APPROACH TO THESE PROCEEDINGS

  1. According to guidelines established through a series of leading decisions, the Court is required to determine the following matters on the evidence:

    ·    firstly, the assets, liabilities and financial resources of the parties to the marriage are to be determined

    ·    secondly, all relevant contributions of each of the parties, within the meaning of paragraphs (a) to (c) of section 79(4) must be identified and weighed against each other

    ·    thirdly, the matters in paragraphs (d) to (g) of section 79(4), particularly paragraph (e) which takes up by reference the provisions of section 75(2) must be considered and a determination made as to what, if any, alteration should be made to the entitlements of the parties earlier assessed on account of contribution

    ·    finally, an order under section 79 must not be made unless the Court is satisfied that, in all the circumstances, it is just and equitable to make the order.

THE ASSETS, LIABILITIES AND FINANCIAL RESOURCES

  1. In final submissions a balance sheet was tendered on behalf of each of the parties (exhibits 10 and 11).  From these documents it can be gleaned that there was agreement as follows:

Non-Superannuation Assets

1.

Property A

$1,100,000

2.

Property C

$190,000

3.

Property D

$190,000

4.

Property E

$220,000

5.

Property B

$220,000

6.

Barina motor vehicle (W)

$2,000

7.

Savings (H)

$4,073

8.

Savings (W)

$203

9.

Jewellery (W)

$3,000

10.

Proceeds of Sale of Shares (W)

$4,600

11.

2 original paintings (W)

$7,500

12.

2 Limited Edition prints (W)

$2,000

  1. The disputed matters as to non-superannuation assets seemed to be as follows:

    ·The value of the husband’s Subaru motor vehicle

    ·The value of household contents, including tools, compact discs, computer games and a radio controlled boat and plane

    ·The value of the husband’s shares

    ·Whether the paintings were on loan from the wife’s mother or the property of the parties.

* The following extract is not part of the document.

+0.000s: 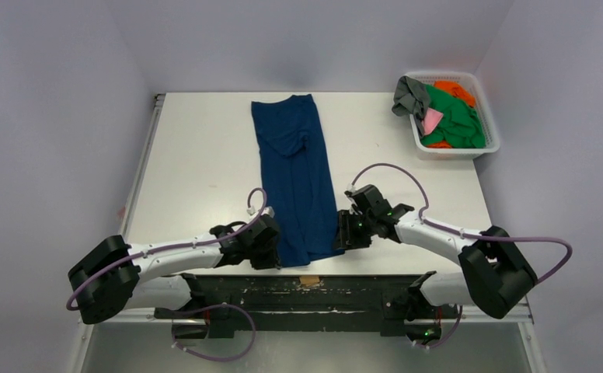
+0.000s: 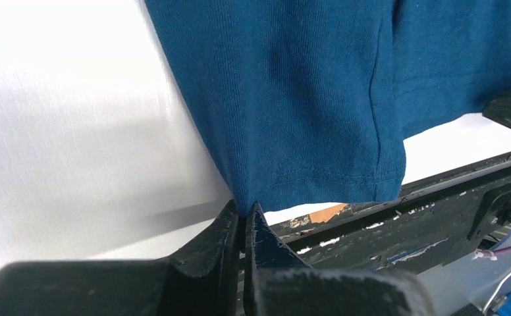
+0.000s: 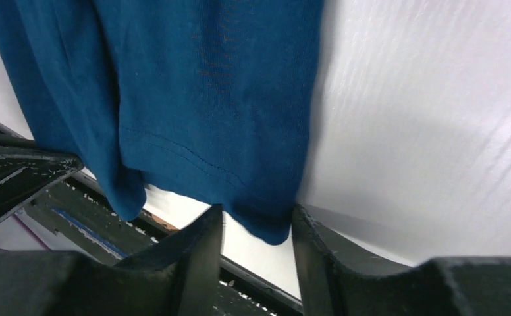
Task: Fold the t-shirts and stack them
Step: Grab the bottom of the folded rectangular tshirt with both arms, then fold the folded rectangular tshirt in 1/3 of the way, then grab one side of the 2/3 rectangular tshirt with both arms, then fold the long partially folded tshirt into a neat square, then smooth out wrinkles on the folded tshirt
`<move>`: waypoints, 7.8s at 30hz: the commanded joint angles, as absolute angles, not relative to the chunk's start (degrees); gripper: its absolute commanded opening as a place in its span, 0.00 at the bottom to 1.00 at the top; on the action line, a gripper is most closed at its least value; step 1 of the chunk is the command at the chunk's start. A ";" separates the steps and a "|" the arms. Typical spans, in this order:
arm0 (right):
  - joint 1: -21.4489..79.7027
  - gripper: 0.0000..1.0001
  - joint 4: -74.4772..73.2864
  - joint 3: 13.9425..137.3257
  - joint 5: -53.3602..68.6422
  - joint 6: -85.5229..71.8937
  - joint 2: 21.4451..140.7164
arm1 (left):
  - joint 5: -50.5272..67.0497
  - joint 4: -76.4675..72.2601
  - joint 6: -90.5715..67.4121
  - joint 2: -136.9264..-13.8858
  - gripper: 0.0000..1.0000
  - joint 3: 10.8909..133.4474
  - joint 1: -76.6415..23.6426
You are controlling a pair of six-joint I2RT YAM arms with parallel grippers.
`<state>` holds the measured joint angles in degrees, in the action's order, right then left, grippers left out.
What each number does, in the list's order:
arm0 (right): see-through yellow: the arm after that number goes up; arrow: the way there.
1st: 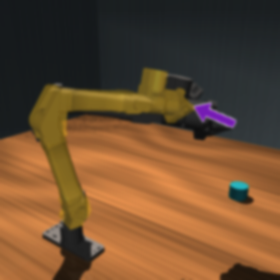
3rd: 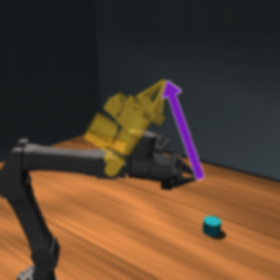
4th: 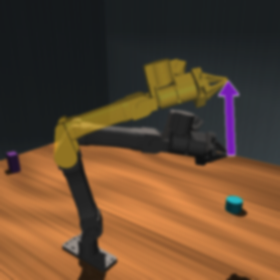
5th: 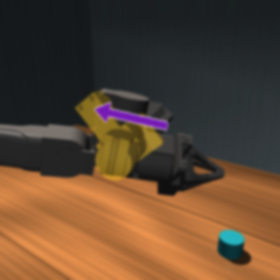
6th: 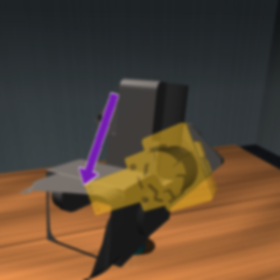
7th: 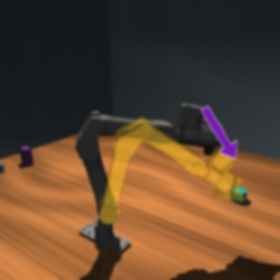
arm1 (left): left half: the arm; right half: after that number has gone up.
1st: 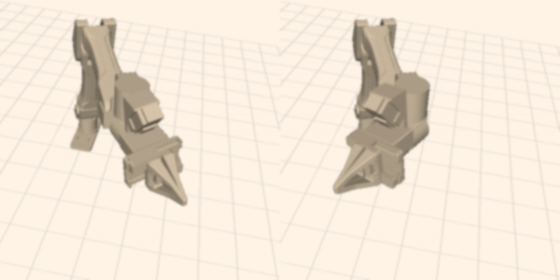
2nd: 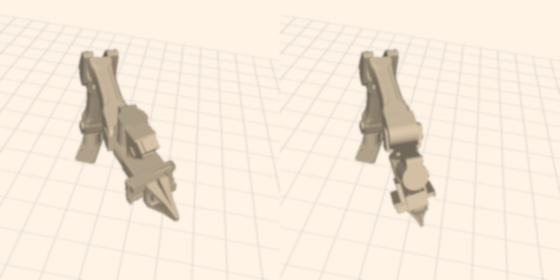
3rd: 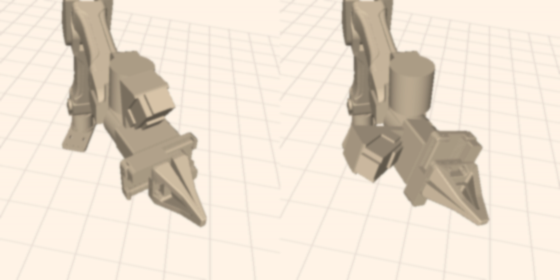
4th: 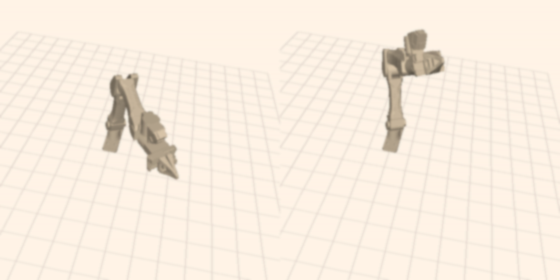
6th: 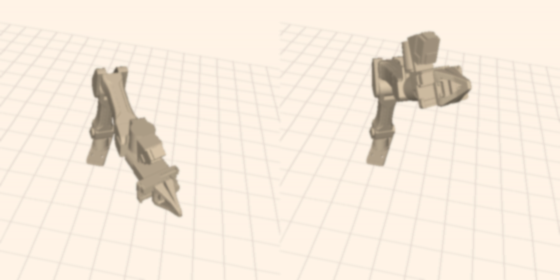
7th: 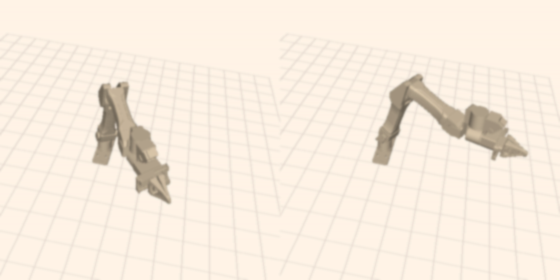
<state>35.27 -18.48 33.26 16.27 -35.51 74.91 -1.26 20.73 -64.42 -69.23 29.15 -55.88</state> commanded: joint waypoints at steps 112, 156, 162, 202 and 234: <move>22.04 0.18 -21.79 64.00 27.98 -22.33 110.40 | 12.48 23.94 -39.60 -102.95 0.00 57.32 -20.74; 15.73 0.00 -30.60 110.39 38.93 -22.03 119.05 | 9.24 28.13 -35.23 -92.14 0.00 78.89 -12.53; 14.02 0.00 -29.57 120.51 35.06 -23.36 129.76 | 9.54 29.09 -34.52 -104.08 0.00 89.56 -10.47; 24.43 0.99 -10.07 93.46 45.79 -24.39 119.64 | 32.77 16.27 -40.53 -109.69 1.00 88.70 -10.66; 21.92 0.99 -9.50 88.39 40.01 -23.85 116.22 | 19.67 30.31 -40.76 -128.61 1.00 121.18 -4.83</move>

  2. In the balance sheet tendered on behalf of the husband during submissions (exhibit 11) a value of $16,000 is attributed to his motor vehicle.  He assigned a value of $17,000 to the car in his Financial Statement sworn on 23 October 2007.  There was no explanation why the value of the Subaru had decreased by $1,000 between 23 October 2007 and 2 November 2007.  I will thus include the Subaru motor vehicle as an asset with a value of $17,000.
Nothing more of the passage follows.